▸ **Directions for this task**
Do any lines in the data below contain "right"? If so, copy every one of them.
__________________________________________________
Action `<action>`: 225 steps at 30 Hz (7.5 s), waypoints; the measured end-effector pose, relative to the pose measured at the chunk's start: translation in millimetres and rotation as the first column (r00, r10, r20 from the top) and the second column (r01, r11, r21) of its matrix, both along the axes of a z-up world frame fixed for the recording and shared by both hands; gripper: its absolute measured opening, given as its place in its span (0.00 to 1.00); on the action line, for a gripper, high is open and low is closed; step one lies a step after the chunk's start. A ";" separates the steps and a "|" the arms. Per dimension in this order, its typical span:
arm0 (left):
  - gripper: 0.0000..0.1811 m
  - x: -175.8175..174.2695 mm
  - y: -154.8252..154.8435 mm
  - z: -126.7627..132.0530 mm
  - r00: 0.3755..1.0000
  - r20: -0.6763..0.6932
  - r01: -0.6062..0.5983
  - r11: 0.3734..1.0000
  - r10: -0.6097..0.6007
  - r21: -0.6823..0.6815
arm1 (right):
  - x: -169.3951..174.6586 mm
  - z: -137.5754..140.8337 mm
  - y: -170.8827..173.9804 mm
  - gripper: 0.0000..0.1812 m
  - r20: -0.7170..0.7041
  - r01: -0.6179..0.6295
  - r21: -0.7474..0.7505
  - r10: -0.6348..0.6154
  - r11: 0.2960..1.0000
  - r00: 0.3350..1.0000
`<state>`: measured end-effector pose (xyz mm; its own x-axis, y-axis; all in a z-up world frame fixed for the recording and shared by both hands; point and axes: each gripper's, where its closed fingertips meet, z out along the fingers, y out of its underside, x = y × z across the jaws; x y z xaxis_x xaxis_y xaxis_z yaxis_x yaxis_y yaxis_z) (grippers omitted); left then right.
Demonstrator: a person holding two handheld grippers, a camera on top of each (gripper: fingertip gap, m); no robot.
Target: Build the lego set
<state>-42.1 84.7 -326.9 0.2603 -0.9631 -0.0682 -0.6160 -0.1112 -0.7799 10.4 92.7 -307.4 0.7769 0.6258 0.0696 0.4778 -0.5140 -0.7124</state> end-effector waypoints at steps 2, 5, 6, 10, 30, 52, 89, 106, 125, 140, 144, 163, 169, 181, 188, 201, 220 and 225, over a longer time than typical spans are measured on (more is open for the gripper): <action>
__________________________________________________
▸ **Answer area**
arm1 (right):
`<state>`: measured end-effector pose (xyz mm; its own x-axis, y-axis; all in a z-up world frame fixed for the recording and shared by both hands; point and axes: each gripper's, where its closed fingertips meet, z out along the fingers, y out of its underside, x = y × z across the jaws; x y z xaxis_x xaxis_y xaxis_z yaxis_x yaxis_y yaxis_z) (grippers omitted); left then right.

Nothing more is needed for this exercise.